## Work required
Retype every line of the data, keeping each word exactly.
== Supplied data
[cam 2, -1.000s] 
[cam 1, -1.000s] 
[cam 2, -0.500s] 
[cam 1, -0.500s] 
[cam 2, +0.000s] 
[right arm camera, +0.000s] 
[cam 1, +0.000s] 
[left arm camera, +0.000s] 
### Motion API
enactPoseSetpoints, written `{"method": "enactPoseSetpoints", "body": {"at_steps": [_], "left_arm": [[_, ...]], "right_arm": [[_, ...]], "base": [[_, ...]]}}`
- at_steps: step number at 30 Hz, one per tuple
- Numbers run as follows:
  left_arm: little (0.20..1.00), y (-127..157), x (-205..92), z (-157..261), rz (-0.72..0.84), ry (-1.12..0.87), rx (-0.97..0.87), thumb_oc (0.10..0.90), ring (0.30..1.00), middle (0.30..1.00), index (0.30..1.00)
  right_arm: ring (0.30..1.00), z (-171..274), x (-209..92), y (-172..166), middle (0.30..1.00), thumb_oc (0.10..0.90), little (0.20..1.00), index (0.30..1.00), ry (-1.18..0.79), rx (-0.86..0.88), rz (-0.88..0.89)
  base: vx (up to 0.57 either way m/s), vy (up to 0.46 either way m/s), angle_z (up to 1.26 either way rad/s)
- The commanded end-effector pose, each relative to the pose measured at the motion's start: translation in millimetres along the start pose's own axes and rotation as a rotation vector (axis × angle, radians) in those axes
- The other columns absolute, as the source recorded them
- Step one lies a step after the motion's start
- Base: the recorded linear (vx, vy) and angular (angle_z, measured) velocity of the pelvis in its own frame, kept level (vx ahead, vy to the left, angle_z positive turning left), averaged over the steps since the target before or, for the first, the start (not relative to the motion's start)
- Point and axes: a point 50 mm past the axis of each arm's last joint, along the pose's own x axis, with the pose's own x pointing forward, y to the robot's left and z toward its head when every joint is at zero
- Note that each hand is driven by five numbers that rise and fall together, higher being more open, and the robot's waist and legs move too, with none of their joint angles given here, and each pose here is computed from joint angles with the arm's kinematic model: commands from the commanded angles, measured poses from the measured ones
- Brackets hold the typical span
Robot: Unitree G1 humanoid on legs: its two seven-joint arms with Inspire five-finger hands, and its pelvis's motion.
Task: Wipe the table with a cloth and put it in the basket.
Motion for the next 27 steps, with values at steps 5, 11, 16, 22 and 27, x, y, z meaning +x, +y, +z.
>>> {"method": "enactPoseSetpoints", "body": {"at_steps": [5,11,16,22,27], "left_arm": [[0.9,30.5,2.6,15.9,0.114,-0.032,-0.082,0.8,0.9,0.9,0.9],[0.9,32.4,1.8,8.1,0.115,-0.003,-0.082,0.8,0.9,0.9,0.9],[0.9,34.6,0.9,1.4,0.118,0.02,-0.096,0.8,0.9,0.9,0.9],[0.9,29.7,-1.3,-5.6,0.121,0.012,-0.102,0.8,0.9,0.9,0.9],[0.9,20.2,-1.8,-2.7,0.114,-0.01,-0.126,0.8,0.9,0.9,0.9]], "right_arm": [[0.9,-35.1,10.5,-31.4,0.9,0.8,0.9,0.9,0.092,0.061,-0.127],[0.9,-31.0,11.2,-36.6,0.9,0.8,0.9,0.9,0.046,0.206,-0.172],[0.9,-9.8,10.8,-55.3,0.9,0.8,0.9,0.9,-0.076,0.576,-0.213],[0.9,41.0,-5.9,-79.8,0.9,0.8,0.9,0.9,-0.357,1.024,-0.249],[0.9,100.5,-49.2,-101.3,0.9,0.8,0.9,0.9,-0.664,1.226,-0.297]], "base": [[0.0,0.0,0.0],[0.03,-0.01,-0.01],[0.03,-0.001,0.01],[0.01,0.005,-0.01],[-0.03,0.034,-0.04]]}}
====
## Task result
[cam 2, -1.000s] 
[cam 1, -1.000s] 
[cam 2, -0.500s] 
[cam 1, -0.500s] 
[cam 2, +0.000s] 
[right arm camera, +0.000s] 
[cam 1, +0.000s] 
[left arm camera, +0.000s] 
### Motion API
enactPoseSetpoints, written `{"method": "enactPoseSetpoints", "body": {"at_steps": [_], "left_arm": [[_, ...]], "right_arm": [[_, ...]], "base": [[_, ...]]}}`
- at_steps: step number at 30 Hz, one per tuple
- Numbers run as follows:
  left_arm: little (0.20..1.00), y (-127..157), x (-205..92), z (-157..261), rz (-0.72..0.84), ry (-1.12..0.87), rx (-0.97..0.87), thumb_oc (0.10..0.90), ring (0.30..1.00), middle (0.30..1.00), index (0.30..1.00)
  right_arm: ring (0.30..1.00), z (-171..274), x (-209..92), y (-172..166), middle (0.30..1.00), thumb_oc (0.10..0.90), little (0.20..1.00), index (0.30..1.00), ry (-1.18..0.79), rx (-0.86..0.88), rz (-0.88..0.89)
  base: vx (up to 0.57 either way m/s), vy (up to 0.46 either way m/s), angle_z (up to 1.26 either way rad/s)
- The commanded end-effector pose, each relative to the pose measured at the motion's start: translation in millimetres along the start pose's own axes and rotation as a rotation vector (axis × angle, radians) in those axes
- The other columns absolute, as the source recorded them
- Step one lies a step after the motion's start
- Base: the recorded linear (vx, vy) and angular (angle_z, measured) velocity of the pelvis in its own frame, kept level (vx ahead, vy to the left, angle_z positive turning left), averaged over the steps since the target before or, for the first, the start (not relative to the motion's start)
- Point and axes: a point 50 mm past the axis of each arm's last joint, along the pose's own x axis, with the pose's own x pointing forward, y to the robot's left and z toward its head when every joint is at zero
- Note that each hand is driven by five numbers that rise and fall together, higher being more open, and the robot's waist and legs move too, with none of their joint angles given here, and each pose here is computed from joint angles with the arm's kinematic model: commands from the commanded angles, measured poses from the measured ones
- Brackets hold the typical span
Robot: Unitree G1 humanoid on legs: its two seven-joint arms with Inspire five-finger hands, and its pelvis's motion.
Task: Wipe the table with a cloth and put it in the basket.
Motion for the next 27 steps, with values at steps 5, 11, 16, 22 and 27, x, y, z meaning +x, +y, +z.
>>> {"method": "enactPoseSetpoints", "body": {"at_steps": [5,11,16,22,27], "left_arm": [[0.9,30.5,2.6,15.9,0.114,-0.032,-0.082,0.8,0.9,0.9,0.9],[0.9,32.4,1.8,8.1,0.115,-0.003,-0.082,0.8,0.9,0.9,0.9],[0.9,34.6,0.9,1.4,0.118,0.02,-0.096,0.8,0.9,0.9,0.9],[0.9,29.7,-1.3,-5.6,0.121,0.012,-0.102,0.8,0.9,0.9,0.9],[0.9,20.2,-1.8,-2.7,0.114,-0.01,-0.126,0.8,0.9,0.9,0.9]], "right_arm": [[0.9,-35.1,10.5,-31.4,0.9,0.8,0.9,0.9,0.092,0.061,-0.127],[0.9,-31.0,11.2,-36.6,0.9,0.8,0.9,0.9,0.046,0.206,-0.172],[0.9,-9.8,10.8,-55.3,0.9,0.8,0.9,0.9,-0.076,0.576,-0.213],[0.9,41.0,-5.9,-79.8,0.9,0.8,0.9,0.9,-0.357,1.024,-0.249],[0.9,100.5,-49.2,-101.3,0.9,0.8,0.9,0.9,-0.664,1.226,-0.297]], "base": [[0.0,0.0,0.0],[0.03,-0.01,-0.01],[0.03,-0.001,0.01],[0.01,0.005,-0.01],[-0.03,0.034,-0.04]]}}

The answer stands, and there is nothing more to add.